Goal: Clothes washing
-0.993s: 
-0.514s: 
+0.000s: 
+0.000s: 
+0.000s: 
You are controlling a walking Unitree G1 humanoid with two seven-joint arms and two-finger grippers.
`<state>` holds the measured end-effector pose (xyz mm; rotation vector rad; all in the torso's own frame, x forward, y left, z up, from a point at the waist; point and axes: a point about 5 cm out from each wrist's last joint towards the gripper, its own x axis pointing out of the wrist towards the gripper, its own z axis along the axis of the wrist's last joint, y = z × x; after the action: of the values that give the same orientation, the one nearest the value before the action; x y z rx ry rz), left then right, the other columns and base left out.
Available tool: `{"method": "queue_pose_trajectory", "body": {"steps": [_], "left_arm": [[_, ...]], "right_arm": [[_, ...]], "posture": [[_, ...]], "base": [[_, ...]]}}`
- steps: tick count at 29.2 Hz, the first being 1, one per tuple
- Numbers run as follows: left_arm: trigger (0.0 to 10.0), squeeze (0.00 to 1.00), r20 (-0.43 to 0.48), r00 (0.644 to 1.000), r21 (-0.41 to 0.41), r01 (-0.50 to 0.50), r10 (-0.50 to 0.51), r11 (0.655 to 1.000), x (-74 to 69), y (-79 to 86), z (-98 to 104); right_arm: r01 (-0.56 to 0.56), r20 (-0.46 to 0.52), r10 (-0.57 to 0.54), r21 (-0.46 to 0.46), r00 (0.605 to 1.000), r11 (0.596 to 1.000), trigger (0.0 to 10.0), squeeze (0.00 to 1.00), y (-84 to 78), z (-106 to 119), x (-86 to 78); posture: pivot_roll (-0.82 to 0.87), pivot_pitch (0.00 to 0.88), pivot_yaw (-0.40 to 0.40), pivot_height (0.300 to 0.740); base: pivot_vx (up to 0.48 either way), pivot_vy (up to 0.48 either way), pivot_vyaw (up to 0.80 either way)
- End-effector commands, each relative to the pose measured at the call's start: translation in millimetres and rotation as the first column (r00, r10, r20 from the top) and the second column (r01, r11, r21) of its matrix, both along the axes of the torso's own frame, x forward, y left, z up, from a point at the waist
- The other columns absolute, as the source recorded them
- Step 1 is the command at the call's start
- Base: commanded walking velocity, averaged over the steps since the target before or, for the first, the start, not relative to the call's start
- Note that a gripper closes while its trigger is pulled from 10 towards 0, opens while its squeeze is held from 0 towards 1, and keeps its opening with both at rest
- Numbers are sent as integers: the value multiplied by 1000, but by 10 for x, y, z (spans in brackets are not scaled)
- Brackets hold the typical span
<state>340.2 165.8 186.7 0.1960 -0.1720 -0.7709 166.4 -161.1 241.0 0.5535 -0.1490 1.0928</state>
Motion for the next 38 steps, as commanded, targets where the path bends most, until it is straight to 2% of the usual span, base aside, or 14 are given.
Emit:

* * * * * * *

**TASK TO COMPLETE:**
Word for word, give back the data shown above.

**SOLUTION BELOW:**
Goal: Clothes washing
-0.993s: 
-0.514s: 
+0.000s: 
+0.000s: 
+0.000s: 
You are controlling a walking Unitree G1 humanoid with two seven-joint arms and two-finger grippers.
`<state>` holds the measured end-effector pose (xyz mm; rotation vector rad; all in the torso's own frame, x forward, y left, z up, from a point at the waist; point and axes: a point about 5 cm out from each wrist's last joint towards the gripper, its own x axis pointing out of the wrist towards the gripper, its own z axis along the axis of the wrist's last joint, y = z × x; after the action: of the values that give the same orientation, the one nearest the value before the action; x y z rx ry rz), left then right, the other columns and base left out.
Available tool: `{"method": "queue_pose_trajectory", "body": {"steps": [_], "left_arm": [[_, ...]], "right_arm": [[_, ...]], "posture": [[_, ...]], "base": [[_, ...]]}}`
- steps: tick count at 29.2 Hz, the first being 1, one per tuple
- Numbers run as follows: left_arm: trigger (0.0 to 10.0), squeeze (0.00 to 1.00), r20 (-0.43 to 0.48), r00 (0.644 to 1.000), r21 (-0.41 to 0.41), r01 (-0.50 to 0.50), r10 (-0.50 to 0.51), r11 (0.655 to 1.000), x (-74 to 69), y (-79 to 86), z (-98 to 104); right_arm: r01 (-0.56 to 0.56), r20 (-0.46 to 0.52), r10 (-0.57 to 0.54), r21 (-0.46 to 0.46), r00 (0.605 to 1.000), r11 (0.596 to 1.000), trigger (0.0 to 10.0), squeeze (0.00 to 1.00), y (-84 to 78), z (-106 to 119), x (-86 to 78); posture: pivot_roll (-0.82 to 0.87), pivot_pitch (0.00 to 0.88), pivot_yaw (-0.40 to 0.40), pivot_height (0.300 to 0.740); base: pivot_vx (up to 0.48 either way), pivot_vy (up to 0.48 either way), pivot_vyaw (up to 0.80 either way)
- End-effector commands, each relative to the pose measured at the call's start: translation in millimetres and rotation as the first column (r00, r10, r20 from the top) and the second column (r01, r11, r21) of its matrix, both along the axes of the torso's own frame, x forward, y left, z up, from a point at the waist
- The other columns absolute, as the source recorded them
- Step 1 is the command at the call's start
- Base: commanded walking velocity, averaged over the steps since the target before or, for the first, the start, not relative to the call's start
- Note that a gripper closes while its trigger is pulled from 10 towards 0, opens while its squeeze is held from 0 towards 1, and keeps its opening with both at rest
- Numbers are sent as integers: the value multiplied by 1000, but by 10 for x, y, z (spans in brackets are not scaled)
- Brackets hold the typical span
<state>340.2 165.8 186.7 0.1960 -0.1720 -0.7709 166.4 -161.1 241.0 0.5535 -0.1490 1.0928</state>
Motion for the next 38 steps, as commanded, targets where the path bends most, until it is straight to 2% of the usual span, base aside, or 14 are given.
Emit:

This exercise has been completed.